Playlist congélation d’ovocytes

Si le congélateur a longtemps été un terrain d’accueil particulièrement fertile pour bébés et autres pintades, le sacro-saint de nos cuisines devrait désormais accueillir un stade antérieur d’évolution humaine : l’ovocyte. Dans leur bonté sans limite, et parce-que oui, derrière toute machination marketing, il y a un petit cœur qui bat, les géants du digital Facebook et Google ont proposé cette semaine à leurs employées de prendre en charge les éventuels frais de congélation de leurs ovocytes. L’objectif ? Leur permettre de pondre au moment opportun, et ainsi éviter d’interrompre leurs carrières professionnelles. Mignon. 

Fiers et courageux comme un spermatozoïde tentant désespérément de se frayer un chemin vers l’ovule sacré, on vous a concocté une playlist spéciale congélo où la séduction laisse place à la copulation, la congélation, et les problèmes qui en découlent. Notre manière à nous de tourner en dérision une mesure sacrément flippante.

Ovocyte

Brother Ali – Prince Charming : Derrière sa longue barbe blanche et son teint hâlé, Brother Ali est un vrai lover. Ce « Prince Charming » aux accents d’ode à la séduction s’écoute donc préalablement à la fécondation et la congélation. La bande-son idéale avant le point de non-retour, somme toute. Un peu d’élégance dans ce monde de barges.
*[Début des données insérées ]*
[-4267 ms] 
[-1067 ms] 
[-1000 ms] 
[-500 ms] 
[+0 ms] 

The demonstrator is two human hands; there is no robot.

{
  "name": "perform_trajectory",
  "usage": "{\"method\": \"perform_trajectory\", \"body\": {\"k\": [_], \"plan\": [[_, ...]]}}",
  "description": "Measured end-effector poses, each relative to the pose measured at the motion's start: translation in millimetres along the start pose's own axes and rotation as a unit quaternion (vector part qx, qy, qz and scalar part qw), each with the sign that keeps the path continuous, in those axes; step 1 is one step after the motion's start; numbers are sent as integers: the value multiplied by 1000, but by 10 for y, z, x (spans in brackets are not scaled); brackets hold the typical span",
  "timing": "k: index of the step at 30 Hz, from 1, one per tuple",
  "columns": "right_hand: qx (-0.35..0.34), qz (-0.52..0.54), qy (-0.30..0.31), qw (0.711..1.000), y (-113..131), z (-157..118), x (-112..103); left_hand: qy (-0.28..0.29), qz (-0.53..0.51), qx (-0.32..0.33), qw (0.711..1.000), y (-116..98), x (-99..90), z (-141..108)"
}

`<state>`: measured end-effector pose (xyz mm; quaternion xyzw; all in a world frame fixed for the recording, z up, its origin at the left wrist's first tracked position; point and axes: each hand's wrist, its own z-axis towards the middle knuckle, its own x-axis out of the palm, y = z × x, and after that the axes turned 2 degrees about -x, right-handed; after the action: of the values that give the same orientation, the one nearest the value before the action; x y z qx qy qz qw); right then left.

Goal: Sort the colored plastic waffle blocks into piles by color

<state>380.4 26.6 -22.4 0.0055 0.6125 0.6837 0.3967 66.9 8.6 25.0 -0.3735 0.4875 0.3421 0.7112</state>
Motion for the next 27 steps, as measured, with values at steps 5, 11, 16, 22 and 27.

R.Kelly – Sex In The Kitchen : de la cuisine au congélateur, il n’y qu’un pas. De l’acte sexuel à la congélation des ovocytes, pas mal de coups de reins et une bonne dose d’expérimentations biologiques un rien dangereuses. Toujours est-il que ce slow jam du bon Kellz vous permettra d’être au plus près de vos futurs enfants congelés, en copulant dans la cuisine. Pratique.

Tangerine Drean – The Big Sleep in Search Of Hades : Avec un thème pareil, on aurait pu penser à mettre un titre de cold-wave mais ce morceau des teutons de Tangerine Dream plante admirablement ce décors nébuleux sous les accords des synthétiseurs Moog du duo Baumann/Franke.

Goblin – Profondo Rosso : Quoi de plus pertinent que ce très gros classique de Goblin pour faire monter la tension à grands renforts de claviers crescendo signés Claudio Simonetti. Angoissant.

Robert Johnson – 32-20 Blues : Si l’histoire de Robert Johnson demeure toujours entourée de mystère, on sait en revanche que l’un des plus célèbres bluesmen de l’histoire était un homme aussi pétri de talent que misogyne. En témoigne ce 32-20 blues où il menace de tirer sur sa femme si celle-ci ne vient pas se coucher illico presto. Robert ramène la femelle à son statut originel : dans la cuisine et derrière un balais, tordant le cou à l’utopie de l’égalité des sexes. La belle époque.

Mondkopt – Eternal Dust : « Tu es poussière et tu redeviendras poussière » [Genèse II, v.19].